Assigned task: Please print all the lines below exactly as they are written.
#### Exercise data ####
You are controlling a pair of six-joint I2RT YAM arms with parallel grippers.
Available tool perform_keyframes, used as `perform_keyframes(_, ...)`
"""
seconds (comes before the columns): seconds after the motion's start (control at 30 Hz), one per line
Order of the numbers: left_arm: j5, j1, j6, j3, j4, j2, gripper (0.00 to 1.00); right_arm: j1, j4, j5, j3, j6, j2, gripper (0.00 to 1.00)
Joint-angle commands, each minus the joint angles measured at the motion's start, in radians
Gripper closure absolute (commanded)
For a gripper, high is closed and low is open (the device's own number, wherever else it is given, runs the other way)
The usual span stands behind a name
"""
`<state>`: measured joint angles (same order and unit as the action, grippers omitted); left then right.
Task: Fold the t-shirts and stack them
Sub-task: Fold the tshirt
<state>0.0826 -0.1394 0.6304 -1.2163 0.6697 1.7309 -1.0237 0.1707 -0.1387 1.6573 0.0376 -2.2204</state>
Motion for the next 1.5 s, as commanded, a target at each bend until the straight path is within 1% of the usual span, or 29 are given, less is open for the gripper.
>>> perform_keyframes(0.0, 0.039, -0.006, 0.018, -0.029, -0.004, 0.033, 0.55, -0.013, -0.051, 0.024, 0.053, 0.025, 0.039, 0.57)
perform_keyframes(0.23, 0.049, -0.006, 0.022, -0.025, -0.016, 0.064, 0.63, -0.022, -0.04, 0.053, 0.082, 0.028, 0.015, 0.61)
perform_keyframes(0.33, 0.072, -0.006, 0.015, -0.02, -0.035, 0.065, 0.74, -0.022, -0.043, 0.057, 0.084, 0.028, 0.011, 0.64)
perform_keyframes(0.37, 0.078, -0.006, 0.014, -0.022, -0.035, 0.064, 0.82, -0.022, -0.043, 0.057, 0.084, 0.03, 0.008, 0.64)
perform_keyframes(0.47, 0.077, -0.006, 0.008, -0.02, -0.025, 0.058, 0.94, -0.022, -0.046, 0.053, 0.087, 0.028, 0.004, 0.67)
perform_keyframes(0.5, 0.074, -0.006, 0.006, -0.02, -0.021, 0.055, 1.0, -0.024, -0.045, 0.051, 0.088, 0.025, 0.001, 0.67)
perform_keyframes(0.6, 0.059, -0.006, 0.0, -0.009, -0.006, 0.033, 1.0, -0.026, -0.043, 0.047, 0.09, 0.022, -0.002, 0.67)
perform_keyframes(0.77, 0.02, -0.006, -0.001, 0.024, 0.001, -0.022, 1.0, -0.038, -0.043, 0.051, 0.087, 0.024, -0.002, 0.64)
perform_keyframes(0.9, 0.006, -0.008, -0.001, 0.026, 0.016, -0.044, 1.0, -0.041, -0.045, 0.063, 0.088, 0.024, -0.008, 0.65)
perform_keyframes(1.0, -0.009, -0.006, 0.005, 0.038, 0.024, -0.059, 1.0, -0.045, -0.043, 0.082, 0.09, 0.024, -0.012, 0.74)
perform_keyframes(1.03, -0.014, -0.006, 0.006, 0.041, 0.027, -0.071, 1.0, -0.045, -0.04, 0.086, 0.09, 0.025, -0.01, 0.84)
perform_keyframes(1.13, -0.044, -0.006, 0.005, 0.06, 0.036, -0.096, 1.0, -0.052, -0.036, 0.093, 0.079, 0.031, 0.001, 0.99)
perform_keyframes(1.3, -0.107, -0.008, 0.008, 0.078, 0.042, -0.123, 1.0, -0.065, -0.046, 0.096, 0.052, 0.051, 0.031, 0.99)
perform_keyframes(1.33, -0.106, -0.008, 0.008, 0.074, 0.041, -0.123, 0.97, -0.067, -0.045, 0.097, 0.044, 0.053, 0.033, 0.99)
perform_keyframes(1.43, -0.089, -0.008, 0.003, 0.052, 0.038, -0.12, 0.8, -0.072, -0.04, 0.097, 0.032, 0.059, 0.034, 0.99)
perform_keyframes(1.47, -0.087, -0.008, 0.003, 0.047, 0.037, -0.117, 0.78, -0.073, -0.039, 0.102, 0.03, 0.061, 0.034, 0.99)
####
Answer to this problem:
You are controlling a pair of six-joint I2RT YAM arms with parallel grippers.
Available tool perform_keyframes, used as `perform_keyframes(_, ...)`
"""
seconds (comes before the columns): seconds after the motion's start (control at 30 Hz), one per line
Order of the numbers: left_arm: j5, j1, j6, j3, j4, j2, gripper (0.00 to 1.00); right_arm: j1, j4, j5, j3, j6, j2, gripper (0.00 to 1.00)
Joint-angle commands, each minus the joint angles measured at the motion's start, in radians
Gripper closure absolute (commanded)
For a gripper, high is closed and low is open (the device's own number, wherever else it is given, runs the other way)
The usual span stands behind a name
"""
`<state>`: measured joint angles (same order and unit as the action, grippers omitted); left then right.
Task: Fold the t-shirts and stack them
Sub-task: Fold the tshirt
<state>0.0826 -0.1394 0.6304 -1.2163 0.6697 1.7309 -1.0237 0.1707 -0.1387 1.6573 0.0376 -2.2204</state>
Motion for the next 1.5 s, as commanded, a target at each bend until the straight path is within 1% of the usual span, or 29 are given, less is open for the gripper.
>>> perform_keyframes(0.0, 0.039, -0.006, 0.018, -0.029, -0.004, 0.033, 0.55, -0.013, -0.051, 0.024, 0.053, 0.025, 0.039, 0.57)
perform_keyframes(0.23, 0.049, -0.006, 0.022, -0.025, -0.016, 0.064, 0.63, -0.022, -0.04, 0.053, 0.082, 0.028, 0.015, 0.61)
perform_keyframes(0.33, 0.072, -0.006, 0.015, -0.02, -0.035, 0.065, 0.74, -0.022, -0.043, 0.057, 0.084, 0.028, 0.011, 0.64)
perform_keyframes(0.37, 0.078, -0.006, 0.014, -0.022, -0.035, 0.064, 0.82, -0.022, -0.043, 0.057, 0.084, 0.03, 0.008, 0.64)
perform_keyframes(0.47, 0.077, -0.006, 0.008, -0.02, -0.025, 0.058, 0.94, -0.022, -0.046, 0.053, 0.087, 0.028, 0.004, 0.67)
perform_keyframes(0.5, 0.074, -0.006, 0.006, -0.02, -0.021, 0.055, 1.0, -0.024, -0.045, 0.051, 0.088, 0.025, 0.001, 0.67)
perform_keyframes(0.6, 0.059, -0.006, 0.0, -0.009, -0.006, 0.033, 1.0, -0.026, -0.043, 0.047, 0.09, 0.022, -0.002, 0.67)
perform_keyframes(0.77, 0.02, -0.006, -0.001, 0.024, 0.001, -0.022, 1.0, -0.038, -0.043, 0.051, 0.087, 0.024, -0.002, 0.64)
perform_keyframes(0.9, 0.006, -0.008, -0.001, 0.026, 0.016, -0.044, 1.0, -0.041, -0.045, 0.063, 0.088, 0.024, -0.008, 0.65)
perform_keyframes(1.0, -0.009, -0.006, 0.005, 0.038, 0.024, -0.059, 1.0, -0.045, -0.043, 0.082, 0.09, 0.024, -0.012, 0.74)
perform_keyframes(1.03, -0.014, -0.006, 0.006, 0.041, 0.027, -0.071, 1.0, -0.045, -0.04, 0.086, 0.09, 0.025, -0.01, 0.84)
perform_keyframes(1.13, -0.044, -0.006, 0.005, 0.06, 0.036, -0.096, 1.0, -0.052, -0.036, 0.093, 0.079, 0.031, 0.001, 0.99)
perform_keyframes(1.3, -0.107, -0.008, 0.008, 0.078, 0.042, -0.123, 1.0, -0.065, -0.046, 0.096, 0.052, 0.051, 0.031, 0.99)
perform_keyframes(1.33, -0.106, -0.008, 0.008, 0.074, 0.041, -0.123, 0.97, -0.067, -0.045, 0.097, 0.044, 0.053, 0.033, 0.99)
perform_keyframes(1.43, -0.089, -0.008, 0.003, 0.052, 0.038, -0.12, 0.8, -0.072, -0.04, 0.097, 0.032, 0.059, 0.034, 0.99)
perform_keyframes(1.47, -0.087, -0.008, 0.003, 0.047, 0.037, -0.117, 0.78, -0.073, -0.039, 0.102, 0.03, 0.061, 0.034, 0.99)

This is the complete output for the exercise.